[Brief]: Could you return the data below exactly as it appears?

[Recorded data]:
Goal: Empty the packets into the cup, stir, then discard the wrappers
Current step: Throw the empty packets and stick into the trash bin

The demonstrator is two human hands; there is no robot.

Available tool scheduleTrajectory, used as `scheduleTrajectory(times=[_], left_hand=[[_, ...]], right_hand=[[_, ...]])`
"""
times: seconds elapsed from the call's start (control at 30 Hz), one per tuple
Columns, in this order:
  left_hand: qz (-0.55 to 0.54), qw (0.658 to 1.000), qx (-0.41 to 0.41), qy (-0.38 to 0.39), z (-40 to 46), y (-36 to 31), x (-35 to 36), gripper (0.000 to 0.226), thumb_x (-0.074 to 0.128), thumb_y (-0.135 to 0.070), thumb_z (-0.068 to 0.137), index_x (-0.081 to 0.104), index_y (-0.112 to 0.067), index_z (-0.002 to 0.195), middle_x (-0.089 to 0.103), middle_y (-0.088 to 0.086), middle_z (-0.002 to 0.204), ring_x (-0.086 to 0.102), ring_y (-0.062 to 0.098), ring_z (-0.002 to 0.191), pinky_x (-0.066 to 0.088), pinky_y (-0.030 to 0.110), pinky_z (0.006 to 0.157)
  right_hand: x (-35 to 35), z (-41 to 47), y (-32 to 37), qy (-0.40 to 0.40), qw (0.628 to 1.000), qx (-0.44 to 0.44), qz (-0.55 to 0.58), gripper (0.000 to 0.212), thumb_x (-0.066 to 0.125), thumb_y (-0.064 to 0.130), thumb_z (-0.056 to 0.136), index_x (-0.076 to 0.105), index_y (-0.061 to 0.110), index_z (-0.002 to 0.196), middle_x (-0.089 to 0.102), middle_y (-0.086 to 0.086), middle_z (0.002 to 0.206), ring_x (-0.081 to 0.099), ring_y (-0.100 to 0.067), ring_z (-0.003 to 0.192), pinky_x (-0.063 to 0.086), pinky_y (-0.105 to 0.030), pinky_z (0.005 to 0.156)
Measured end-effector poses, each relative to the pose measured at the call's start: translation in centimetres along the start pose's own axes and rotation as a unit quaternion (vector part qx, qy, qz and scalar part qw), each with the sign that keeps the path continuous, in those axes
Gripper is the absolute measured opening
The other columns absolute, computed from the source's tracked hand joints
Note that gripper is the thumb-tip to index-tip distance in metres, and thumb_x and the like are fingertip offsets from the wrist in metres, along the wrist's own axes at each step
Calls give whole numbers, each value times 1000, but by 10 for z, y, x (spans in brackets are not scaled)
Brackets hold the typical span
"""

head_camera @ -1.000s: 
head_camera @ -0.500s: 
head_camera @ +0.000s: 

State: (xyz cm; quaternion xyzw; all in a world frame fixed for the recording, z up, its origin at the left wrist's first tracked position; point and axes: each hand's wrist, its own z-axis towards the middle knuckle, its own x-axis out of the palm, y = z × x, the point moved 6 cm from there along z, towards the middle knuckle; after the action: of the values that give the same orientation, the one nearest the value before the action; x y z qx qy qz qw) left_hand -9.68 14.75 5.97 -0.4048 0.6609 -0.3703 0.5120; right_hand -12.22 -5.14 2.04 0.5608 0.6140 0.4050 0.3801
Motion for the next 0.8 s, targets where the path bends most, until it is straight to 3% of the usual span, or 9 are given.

[Written solution]:
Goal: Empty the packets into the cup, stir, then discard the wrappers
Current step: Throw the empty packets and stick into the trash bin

The demonstrator is two human hands; there is no robot.

Available tool scheduleTrajectory, used as `scheduleTrajectory(times=[_], left_hand=[[_, ...]], right_hand=[[_, ...]])`
"""
times: seconds elapsed from the call's start (control at 30 Hz), one per tuple
Columns, in this order:
  left_hand: qz (-0.55 to 0.54), qw (0.658 to 1.000), qx (-0.41 to 0.41), qy (-0.38 to 0.39), z (-40 to 46), y (-36 to 31), x (-35 to 36), gripper (0.000 to 0.226), thumb_x (-0.074 to 0.128), thumb_y (-0.135 to 0.070), thumb_z (-0.068 to 0.137), index_x (-0.081 to 0.104), index_y (-0.112 to 0.067), index_z (-0.002 to 0.195), middle_x (-0.089 to 0.103), middle_y (-0.088 to 0.086), middle_z (-0.002 to 0.204), ring_x (-0.086 to 0.102), ring_y (-0.062 to 0.098), ring_z (-0.002 to 0.191), pinky_x (-0.066 to 0.088), pinky_y (-0.030 to 0.110), pinky_z (0.006 to 0.157)
  right_hand: x (-35 to 35), z (-41 to 47), y (-32 to 37), qy (-0.40 to 0.40), qw (0.628 to 1.000), qx (-0.44 to 0.44), qz (-0.55 to 0.58), gripper (0.000 to 0.212), thumb_x (-0.066 to 0.125), thumb_y (-0.064 to 0.130), thumb_z (-0.056 to 0.136), index_x (-0.076 to 0.105), index_y (-0.061 to 0.110), index_z (-0.002 to 0.196), middle_x (-0.089 to 0.102), middle_y (-0.086 to 0.086), middle_z (0.002 to 0.206), ring_x (-0.081 to 0.099), ring_y (-0.100 to 0.067), ring_z (-0.003 to 0.192), pinky_x (-0.063 to 0.086), pinky_y (-0.105 to 0.030), pinky_z (0.005 to 0.156)
Measured end-effector poses, each relative to the pose measured at the call's start: translation in centimetres along the start pose's own axes and rotation as a unit quaternion (vector part qx, qy, qz and scalar part qw), each with the sign that keeps the path continuous, in those axes
Gripper is the absolute measured opening
The other columns absolute, computed from the source's tracked hand joints
Note that gripper is the thumb-tip to index-tip distance in metres, and thumb_x and the like are fingertip offsets from the wrist in metres, along the wrist's own axes at each step
Calls give whole numbers, each value times 1000, but by 10 for z, y, x (spans in brackets are not scaled)
Brackets hold the typical span
"""

head_camera @ -1.000s: 
head_camera @ -0.500s: 
head_camera @ +0.000s: 

State: (xyz cm; quaternion xyzw; all in a world frame fixed for the recording, z up, its origin at the left wrist's first tracked position; point and axes: each hand's wrist, its own z-axis towards the middle knuckle, its own x-axis out of the palm, y = z × x, the point moved 6 cm from there along z, towards the middle knuckle; after the action: of the values that give the same orientation, the one nearest the value before the action; x y z qx qy qz qw) left_hand -9.68 14.75 5.97 -0.4048 0.6609 -0.3703 0.5120; right_hand -12.22 -5.14 2.04 0.5608 0.6140 0.4050 0.3801
Motion for the next 0.8 s, targets where the path bends most, until it is straight to 3% of the usual span, or 9 are given.

The answer has been written out in full.